In Sicilia riaprono i “grandi giardini” - QdS

In Sicilia riaprono i “grandi giardini”

redazione

In Sicilia riaprono i “grandi giardini”

giovedì 28 Maggio 2020 - 00:00

CATANIA – Dopo l’isolamento forzato, gli italiani possono finalmente riscoprire le loro ricchezze. E per farlo non occorre allontanarsi troppo da casa, perché in tutto il territorio nazionale sono presenti “Grandi giardini italiani” che consentono di evadere e concedersi una gita all’aria aperta. Si tratta di veri e propri musei all’aria aperta, ricchi di tesori artistici e architettonici da conoscere e visitare in sicurezza e tranquillità.
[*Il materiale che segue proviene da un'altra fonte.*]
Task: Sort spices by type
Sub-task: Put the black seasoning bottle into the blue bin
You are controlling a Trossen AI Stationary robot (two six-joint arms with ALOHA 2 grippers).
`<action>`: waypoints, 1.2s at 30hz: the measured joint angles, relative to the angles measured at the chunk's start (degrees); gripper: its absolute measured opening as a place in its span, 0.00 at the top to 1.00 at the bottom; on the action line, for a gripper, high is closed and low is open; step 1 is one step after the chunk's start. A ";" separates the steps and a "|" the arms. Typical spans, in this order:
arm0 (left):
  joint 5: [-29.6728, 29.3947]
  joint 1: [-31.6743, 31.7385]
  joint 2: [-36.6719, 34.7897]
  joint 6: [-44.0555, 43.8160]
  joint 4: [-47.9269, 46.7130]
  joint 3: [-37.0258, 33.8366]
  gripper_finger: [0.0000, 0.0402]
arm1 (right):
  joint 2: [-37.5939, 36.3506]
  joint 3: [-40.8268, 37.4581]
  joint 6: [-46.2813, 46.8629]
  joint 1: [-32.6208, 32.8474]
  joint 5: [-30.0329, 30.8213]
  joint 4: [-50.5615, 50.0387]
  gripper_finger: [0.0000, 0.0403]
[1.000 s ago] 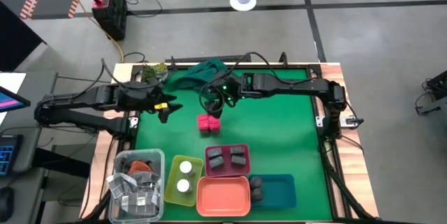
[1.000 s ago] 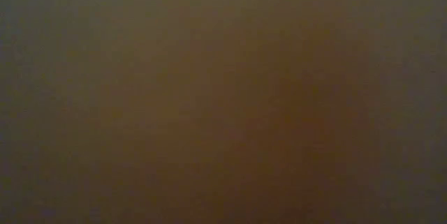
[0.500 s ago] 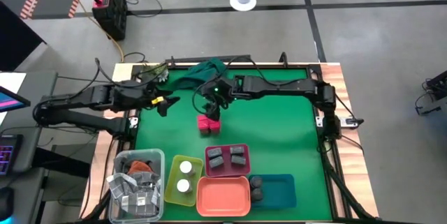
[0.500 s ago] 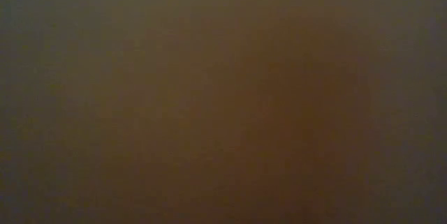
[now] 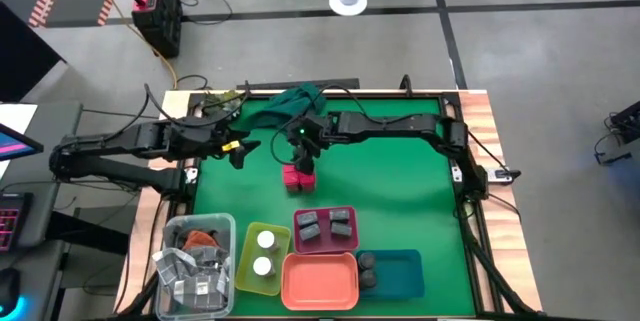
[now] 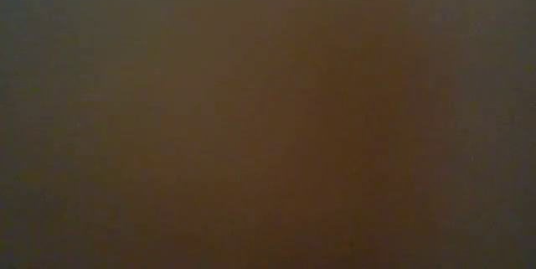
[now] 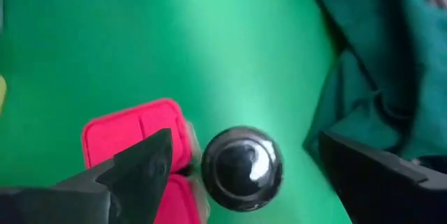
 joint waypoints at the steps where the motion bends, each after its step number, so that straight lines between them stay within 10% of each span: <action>1: 0.00 0.00 0.00 0.05 -0.02 0.00 0.38 | 0.25 -0.05 -0.28 0.05 0.00 -0.28 0.05; 36: 0.57 0.00 -0.33 -0.04 -1.46 0.00 0.38 | 2.91 0.01 -0.39 -0.65 0.11 -3.77 0.45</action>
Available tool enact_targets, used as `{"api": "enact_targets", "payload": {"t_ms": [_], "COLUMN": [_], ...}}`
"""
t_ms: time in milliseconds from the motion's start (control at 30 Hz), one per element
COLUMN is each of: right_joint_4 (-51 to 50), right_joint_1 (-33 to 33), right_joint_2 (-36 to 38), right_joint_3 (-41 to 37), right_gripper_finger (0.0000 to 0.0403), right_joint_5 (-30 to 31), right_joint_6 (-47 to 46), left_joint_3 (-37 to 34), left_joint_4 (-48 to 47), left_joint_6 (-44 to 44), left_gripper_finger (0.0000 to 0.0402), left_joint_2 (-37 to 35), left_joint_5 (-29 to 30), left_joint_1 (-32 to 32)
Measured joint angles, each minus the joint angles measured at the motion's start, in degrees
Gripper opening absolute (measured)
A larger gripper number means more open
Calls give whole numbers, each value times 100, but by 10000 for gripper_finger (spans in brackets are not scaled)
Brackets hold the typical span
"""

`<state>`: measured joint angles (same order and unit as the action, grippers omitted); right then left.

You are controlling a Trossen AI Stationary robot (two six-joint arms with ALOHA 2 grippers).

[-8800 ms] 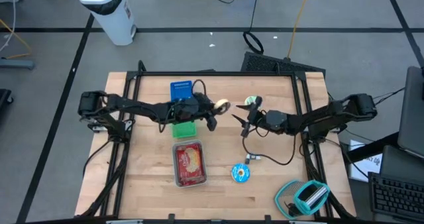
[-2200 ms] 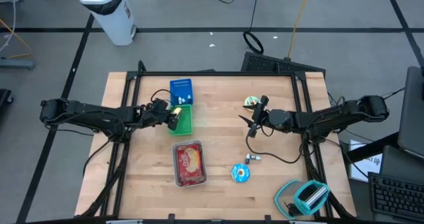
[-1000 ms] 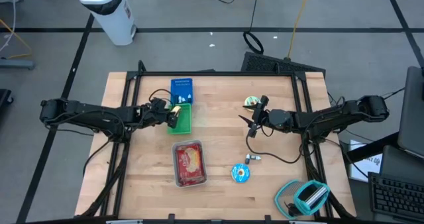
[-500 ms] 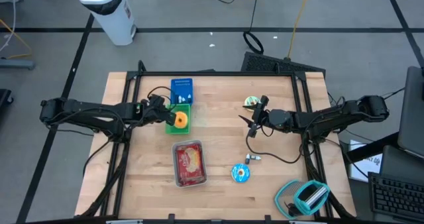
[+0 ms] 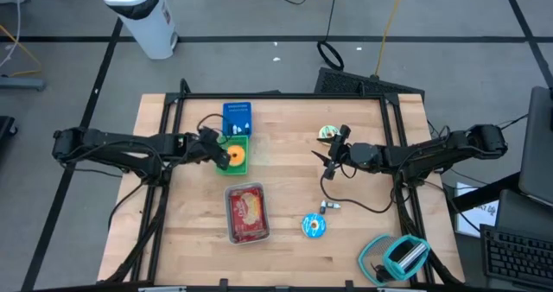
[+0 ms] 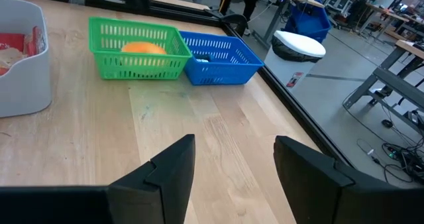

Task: Pick & Place Food Item
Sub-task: Put the black donut into the green bin

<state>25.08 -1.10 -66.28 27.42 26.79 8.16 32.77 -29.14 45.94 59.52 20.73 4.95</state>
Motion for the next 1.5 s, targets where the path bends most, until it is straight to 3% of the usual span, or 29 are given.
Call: {"api": "enact_targets", "payload": {"t_ms": [167,267,533,933,1067,1300,1500], "right_joint_4": [36,35,29,24,22,22,20], "right_joint_1": [0,0,0,0,0,0,0], "right_joint_2": [0,0,0,0,0,0,0], "right_joint_3": [2,2,2,2,2,2,2], "right_gripper_finger": [197,196,197,196,197,196,196], "right_joint_5": [0,2,0,0,0,0,0], "right_joint_6": [1,1,0,0,0,0,0], "left_joint_3": [1,4,4,7,4,0,225], "left_joint_4": [920,1563,1786,1737,1725,1727,1623], "left_joint_6": [-271,-646,-803,-818,-812,-578,-513], "left_gripper_finger": [175,175,175,172,132,11,4], "left_joint_2": [537,1060,1992,2058,2060,2060,2065], "left_joint_5": [-853,-1016,-649,-415,-407,-400,-569], "left_joint_1": [-158,-289,-245,-232,-231,-229,-229]}}
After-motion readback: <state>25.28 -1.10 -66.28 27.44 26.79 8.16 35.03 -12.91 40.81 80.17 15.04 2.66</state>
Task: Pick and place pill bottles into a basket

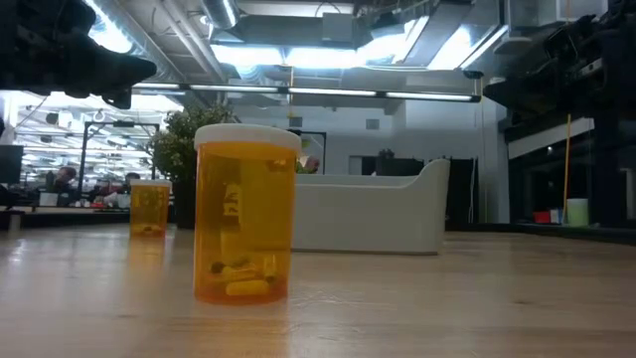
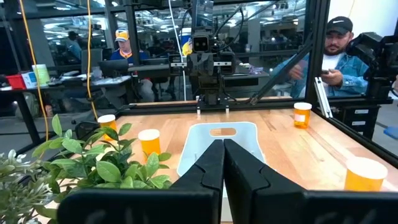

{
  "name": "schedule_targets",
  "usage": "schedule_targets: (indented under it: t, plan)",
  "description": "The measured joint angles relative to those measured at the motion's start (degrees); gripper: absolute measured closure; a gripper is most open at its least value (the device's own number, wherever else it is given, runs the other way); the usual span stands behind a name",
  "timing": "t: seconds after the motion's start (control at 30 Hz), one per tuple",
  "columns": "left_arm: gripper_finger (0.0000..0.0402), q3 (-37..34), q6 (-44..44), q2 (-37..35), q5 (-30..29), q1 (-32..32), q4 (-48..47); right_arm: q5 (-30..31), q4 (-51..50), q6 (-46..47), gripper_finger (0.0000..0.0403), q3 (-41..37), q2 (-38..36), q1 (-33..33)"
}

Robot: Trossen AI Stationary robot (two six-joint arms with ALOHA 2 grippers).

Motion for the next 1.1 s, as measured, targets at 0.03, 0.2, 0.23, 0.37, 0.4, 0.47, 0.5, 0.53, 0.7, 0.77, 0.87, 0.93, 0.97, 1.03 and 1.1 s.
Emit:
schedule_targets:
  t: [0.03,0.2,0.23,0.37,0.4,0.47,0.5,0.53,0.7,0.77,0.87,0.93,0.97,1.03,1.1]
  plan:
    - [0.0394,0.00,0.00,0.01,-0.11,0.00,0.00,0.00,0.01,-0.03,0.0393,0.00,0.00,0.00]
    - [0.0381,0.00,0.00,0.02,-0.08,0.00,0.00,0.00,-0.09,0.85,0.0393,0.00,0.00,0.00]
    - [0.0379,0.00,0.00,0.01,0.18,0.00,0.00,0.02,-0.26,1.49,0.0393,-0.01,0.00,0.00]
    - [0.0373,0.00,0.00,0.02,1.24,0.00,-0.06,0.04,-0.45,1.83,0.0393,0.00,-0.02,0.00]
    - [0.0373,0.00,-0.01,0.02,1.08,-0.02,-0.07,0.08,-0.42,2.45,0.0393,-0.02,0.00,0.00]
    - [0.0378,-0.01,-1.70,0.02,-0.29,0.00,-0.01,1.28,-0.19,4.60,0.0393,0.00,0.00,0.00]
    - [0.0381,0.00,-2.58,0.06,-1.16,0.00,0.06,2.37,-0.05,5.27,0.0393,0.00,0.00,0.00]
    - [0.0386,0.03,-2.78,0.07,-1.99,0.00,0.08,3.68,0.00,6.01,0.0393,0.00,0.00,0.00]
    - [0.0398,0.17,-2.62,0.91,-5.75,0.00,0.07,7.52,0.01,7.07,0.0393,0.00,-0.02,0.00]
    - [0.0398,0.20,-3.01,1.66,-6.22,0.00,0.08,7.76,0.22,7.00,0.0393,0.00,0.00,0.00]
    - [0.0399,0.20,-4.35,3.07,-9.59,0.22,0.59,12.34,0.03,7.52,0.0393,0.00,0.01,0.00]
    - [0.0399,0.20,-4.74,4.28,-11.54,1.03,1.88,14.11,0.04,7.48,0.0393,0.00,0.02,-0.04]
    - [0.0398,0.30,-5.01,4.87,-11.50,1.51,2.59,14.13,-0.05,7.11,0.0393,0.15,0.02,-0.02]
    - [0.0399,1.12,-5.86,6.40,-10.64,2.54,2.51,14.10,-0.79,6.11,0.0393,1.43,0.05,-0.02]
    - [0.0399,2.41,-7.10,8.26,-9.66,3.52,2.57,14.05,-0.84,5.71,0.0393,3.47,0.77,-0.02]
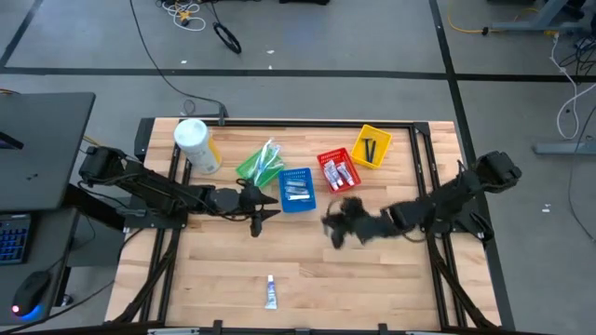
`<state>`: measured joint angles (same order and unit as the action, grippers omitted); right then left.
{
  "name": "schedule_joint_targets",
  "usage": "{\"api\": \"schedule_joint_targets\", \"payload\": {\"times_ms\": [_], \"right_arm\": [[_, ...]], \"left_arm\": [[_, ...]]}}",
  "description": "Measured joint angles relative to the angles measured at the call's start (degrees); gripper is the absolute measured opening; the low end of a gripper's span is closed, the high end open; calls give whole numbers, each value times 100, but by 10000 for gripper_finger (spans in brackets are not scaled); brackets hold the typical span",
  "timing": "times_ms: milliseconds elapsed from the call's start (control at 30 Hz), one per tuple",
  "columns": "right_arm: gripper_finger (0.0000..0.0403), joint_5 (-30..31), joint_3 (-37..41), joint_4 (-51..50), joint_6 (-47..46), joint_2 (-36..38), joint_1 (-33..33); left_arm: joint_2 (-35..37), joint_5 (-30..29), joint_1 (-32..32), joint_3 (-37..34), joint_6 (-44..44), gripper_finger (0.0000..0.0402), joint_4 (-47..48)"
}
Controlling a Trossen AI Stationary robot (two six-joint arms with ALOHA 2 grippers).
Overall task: Pick & Place Travel size toiletries
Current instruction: Put the nail clipper into the blue bin, then put the toothpaste into the red bin
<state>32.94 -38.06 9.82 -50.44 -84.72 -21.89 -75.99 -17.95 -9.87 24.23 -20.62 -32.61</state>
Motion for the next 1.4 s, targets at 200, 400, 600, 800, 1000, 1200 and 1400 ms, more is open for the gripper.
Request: {"api": "schedule_joint_targets", "payload": {"times_ms": [200,400,600,800,1000,1200,1400], "right_arm": [[54,-883,-9,1956,2262,-224,1109],[54,-1828,-11,2845,3099,-694,1793],[54,-1955,-11,3299,3089,-1191,2139],[54,-1840,-11,3379,3270,-1608,2460],[77,-2111,-11,3450,3740,-1987,2602],[138,-2111,-11,3535,3954,-1954,2605],[165,-2231,-51,3746,3981,-1814,2522]], "left_arm": [[-2,119,42,-2,-16,176,-543],[-2,142,310,2,-643,176,-930],[-414,233,524,95,-640,176,-932],[-994,254,663,364,-637,176,-922],[-1069,255,688,459,-446,176,-925],[-1069,339,688,459,-407,176,-829],[-1069,1337,682,457,-175,176,-773]]}}
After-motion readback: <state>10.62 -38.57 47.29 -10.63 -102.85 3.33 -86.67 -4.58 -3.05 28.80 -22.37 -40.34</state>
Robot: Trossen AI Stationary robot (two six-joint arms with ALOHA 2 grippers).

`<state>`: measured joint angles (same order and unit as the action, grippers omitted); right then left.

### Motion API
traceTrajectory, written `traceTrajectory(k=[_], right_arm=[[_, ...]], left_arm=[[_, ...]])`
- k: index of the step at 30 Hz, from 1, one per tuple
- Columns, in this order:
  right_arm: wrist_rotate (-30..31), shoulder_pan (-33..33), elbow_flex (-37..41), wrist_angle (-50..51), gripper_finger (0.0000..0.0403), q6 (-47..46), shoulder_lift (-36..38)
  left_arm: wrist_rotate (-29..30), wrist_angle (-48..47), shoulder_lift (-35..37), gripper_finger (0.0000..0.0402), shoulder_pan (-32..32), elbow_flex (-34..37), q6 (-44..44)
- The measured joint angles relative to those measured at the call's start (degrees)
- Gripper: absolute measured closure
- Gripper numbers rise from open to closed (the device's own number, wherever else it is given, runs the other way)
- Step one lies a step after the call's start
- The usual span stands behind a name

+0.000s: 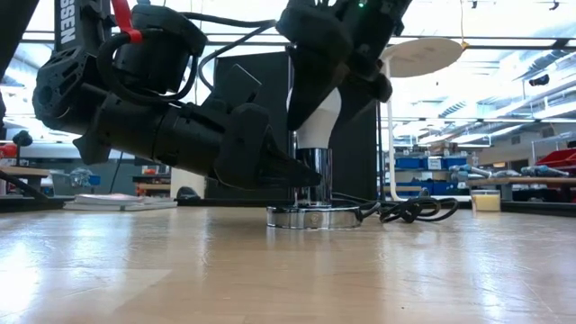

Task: Screw lightbulb
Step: Remove the lightbulb from the silver lamp

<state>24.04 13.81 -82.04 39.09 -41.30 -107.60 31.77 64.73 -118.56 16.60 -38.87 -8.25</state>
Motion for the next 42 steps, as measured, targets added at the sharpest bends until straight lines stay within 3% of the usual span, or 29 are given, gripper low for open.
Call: traceTrajectory(k=[7,18,25,30,42], right_arm=[[-2.71,-0.25,-0.22,0.81,0.0045,-3.48,0.4],[-3.2,-0.23,-0.24,-0.04,0.015,-0.36,0.4],[-3.81,-0.29,-0.27,-0.04,0.0137,1.51,0.4],[-5.01,-0.4,-0.33,-0.08,0.0143,9.47,0.4],[-13.3,-4.05,-0.28,0.38,0.0147,40.61,2.2]], left_arm=[[0.07,-0.03,0.0,0.0213,-0.04,0.02,0.02],[0.09,-0.26,0.0,0.0213,-0.04,0.02,0.0],[0.11,-0.35,0.0,0.0213,-0.07,0.02,0.02],[0.13,-0.37,0.0,0.0213,-0.07,0.02,0.05],[0.58,-0.25,0.03,0.0213,-0.14,-0.01,0.79]])
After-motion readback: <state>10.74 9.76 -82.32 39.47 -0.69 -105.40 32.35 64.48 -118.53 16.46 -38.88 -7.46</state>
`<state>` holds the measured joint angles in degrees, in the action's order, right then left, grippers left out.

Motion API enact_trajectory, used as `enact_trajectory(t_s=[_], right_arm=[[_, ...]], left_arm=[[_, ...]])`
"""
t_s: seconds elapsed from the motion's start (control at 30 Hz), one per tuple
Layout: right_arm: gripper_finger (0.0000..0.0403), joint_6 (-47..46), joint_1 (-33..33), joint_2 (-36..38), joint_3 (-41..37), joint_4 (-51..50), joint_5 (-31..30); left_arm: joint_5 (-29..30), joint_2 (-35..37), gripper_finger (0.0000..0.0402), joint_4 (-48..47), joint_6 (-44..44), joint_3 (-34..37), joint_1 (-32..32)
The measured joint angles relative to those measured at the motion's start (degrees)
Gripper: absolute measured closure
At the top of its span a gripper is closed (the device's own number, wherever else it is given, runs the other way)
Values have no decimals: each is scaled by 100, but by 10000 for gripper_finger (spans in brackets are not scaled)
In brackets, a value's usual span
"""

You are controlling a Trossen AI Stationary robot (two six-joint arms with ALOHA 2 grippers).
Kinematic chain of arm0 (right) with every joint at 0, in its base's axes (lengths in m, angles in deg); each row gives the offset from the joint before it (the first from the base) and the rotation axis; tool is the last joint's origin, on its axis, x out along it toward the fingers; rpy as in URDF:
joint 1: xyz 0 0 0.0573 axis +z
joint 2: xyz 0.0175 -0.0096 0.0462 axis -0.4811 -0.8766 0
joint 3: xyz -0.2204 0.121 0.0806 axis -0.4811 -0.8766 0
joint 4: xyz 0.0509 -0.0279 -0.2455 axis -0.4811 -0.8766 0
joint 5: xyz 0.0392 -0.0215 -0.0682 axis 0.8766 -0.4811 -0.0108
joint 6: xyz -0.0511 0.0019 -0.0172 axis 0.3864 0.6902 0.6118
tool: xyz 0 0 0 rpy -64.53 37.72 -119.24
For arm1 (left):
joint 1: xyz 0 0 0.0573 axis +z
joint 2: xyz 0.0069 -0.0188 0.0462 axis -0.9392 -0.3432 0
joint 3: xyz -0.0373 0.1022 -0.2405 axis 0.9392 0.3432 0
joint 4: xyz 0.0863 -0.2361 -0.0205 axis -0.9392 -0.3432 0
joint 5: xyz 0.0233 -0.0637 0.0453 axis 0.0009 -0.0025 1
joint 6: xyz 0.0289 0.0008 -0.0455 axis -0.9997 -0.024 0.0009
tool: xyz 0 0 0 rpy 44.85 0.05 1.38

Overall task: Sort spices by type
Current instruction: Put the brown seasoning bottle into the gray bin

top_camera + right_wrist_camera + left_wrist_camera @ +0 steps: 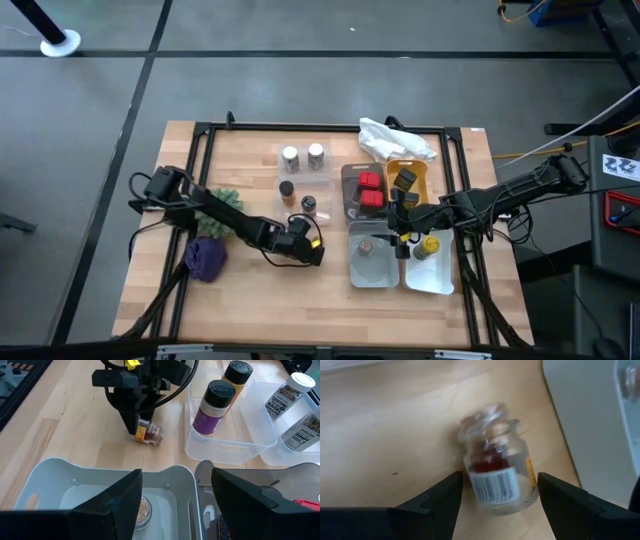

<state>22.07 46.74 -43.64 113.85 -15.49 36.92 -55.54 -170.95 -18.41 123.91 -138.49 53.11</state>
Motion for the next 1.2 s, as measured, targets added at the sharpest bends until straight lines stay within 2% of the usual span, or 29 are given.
enact_trajectory(t_s=[0.53, 0.83, 1.2], right_arm=[[164, 0, 0, 2, -2, -85, 0], [164, 0, 0, 2, -2, -85, 0], [164, 0, 0, 2, -2, -87, 2]], left_arm=[[-11, -195, 163, 146, -384, -11, 33], [5, -186, 231, 110, -447, -9, 33], [-14, -152, 216, 201, -640, 9, -44]])
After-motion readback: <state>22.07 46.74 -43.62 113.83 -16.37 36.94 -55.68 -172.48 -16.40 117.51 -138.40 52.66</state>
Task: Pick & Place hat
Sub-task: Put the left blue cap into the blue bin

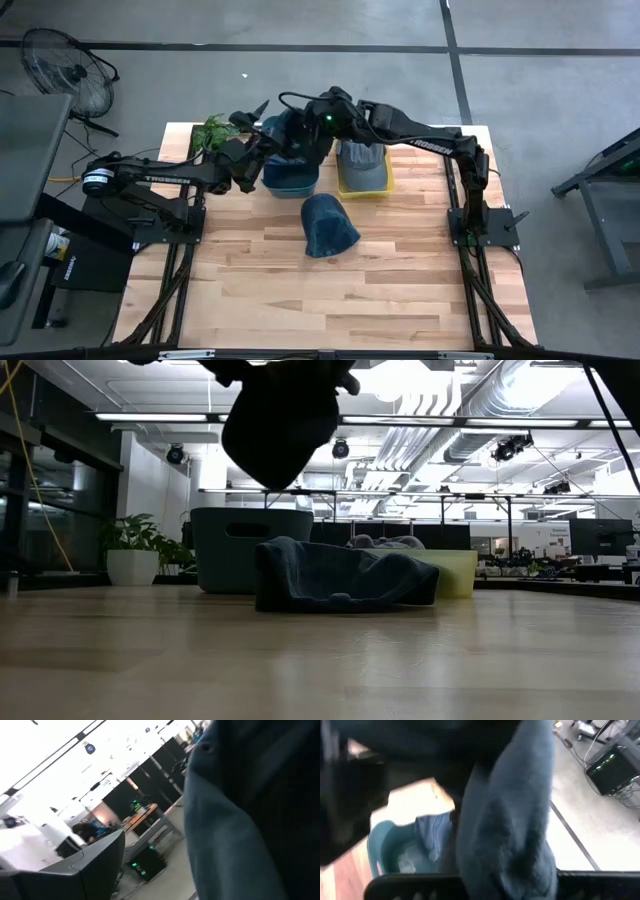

In tempi di coronavirus, i “Grandi giardini italiani” vengono visti come un paradiso da chi non possiede una terrazza o un giardino e ha dovuto stare al chiuso per oltre due mesi. “Una passeggiata in un bellissimo giardino è terapeutica per riacquistare il buon umore e il contatto con la natura”, spiega Judith Wade, ceo di Grandi giardini italiani. “Ovviamente le visite sono fatte con modalità diverse, in rispetto alle norme sul distanziamento sociale. Oggi noi tutti stiamo scoprendo nuovi modelli di visita persino migliori rispetto a prima dell’emergenza: è infatti possibile vivere e apprezzare i giardini non solo dal punto di vista botanico e artistico, ma anche per il silenzio e il relax che ci dona ogni passeggiata nel verde”.
In Sicilia, i primi giardini che hanno aperto i battenti sono: Le Stanze in Fiore di Canalicchio, Catania; Fondazione La Verde La Malfa, Parco dell’Arte (Catania); Casa Cuseni (Messina).

“Grandi giardini italiani” è un network che annovera nel proprio circuito alcune proprietà verdi tra le più belle del paese, nato nel 1997 con l’obiettivo di far conoscere al pubblico l’immenso patrimonio artistico e botanico dei giardini italiani, facendo scoprire il ruolo creativo e culturale dei giardini tra fioriture ed eventi.